Every line from the line containing "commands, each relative" through the final line of the data is to be printed exactly; no other line is to appear.

RAW DATA
....................
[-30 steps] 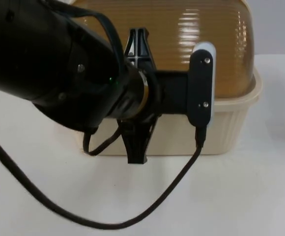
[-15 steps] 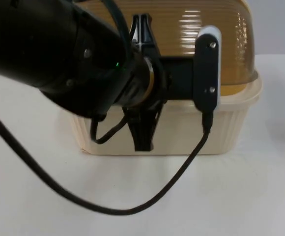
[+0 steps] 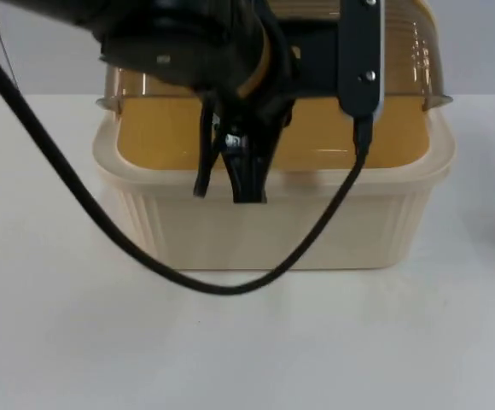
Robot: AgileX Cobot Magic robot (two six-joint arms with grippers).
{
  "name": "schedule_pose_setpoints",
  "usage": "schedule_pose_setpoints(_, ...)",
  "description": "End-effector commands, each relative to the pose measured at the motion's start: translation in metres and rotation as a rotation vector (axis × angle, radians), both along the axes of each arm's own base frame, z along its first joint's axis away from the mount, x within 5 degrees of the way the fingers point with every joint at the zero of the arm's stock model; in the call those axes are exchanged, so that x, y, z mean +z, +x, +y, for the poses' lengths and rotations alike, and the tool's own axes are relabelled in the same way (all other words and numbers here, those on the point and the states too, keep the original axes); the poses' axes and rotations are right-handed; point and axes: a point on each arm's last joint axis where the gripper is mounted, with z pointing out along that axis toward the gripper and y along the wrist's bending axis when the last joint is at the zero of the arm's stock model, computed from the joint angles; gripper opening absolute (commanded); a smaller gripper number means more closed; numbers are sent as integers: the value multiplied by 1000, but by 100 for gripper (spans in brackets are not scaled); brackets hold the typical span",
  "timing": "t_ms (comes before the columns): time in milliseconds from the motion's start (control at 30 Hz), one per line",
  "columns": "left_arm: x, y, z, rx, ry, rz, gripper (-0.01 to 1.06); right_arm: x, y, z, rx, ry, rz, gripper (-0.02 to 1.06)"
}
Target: Open the box lid with the left hand, place the block into the box with the right hand, then close the box lid with the left hand.
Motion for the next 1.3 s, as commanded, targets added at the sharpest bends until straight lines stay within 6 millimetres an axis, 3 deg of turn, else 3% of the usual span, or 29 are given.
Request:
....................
THE COMPLETED TASK
  "description": "End-effector commands, each relative to the pose measured at the motion's start: translation in metres and rotation as a rotation vector (axis × angle, radians), both along the axes of each arm's own base frame, z along its first joint's axis away from the mount, x within 5 degrees of the way the fingers point with every joint at the zero of the arm's stock model; in the call those axes are exchanged, so that x, y, z mean +z, +x, +y, for the poses' lengths and rotations alike, and the tool's own axes are relabelled in the same way (all other words and numbers here, those on the point and the states too, keep the original axes); the poses' axes and rotations are right-handed; point and axes: a point on each arm's last joint axis where the gripper is mounted, with z pointing out along that axis toward the gripper and y along the wrist's bending axis when the last joint is at the zero of the arm's stock model, computed from the joint angles; gripper opening absolute (commanded); a smaller gripper number means more closed; numbers are sent as integers: the value multiplied by 1000, but by 100 for gripper (spans in brackets are not scaled); brackets hold the typical span",
  "timing": "t_ms (comes before the columns): time in milliseconds from the motion's start (control at 30 Hz), one per line",
  "columns": "left_arm: x, y, z, rx, ry, rz, gripper (-0.01 to 1.06); right_arm: x, y, z, rx, ry, rz, gripper (-0.02 to 1.06)"
}
Target: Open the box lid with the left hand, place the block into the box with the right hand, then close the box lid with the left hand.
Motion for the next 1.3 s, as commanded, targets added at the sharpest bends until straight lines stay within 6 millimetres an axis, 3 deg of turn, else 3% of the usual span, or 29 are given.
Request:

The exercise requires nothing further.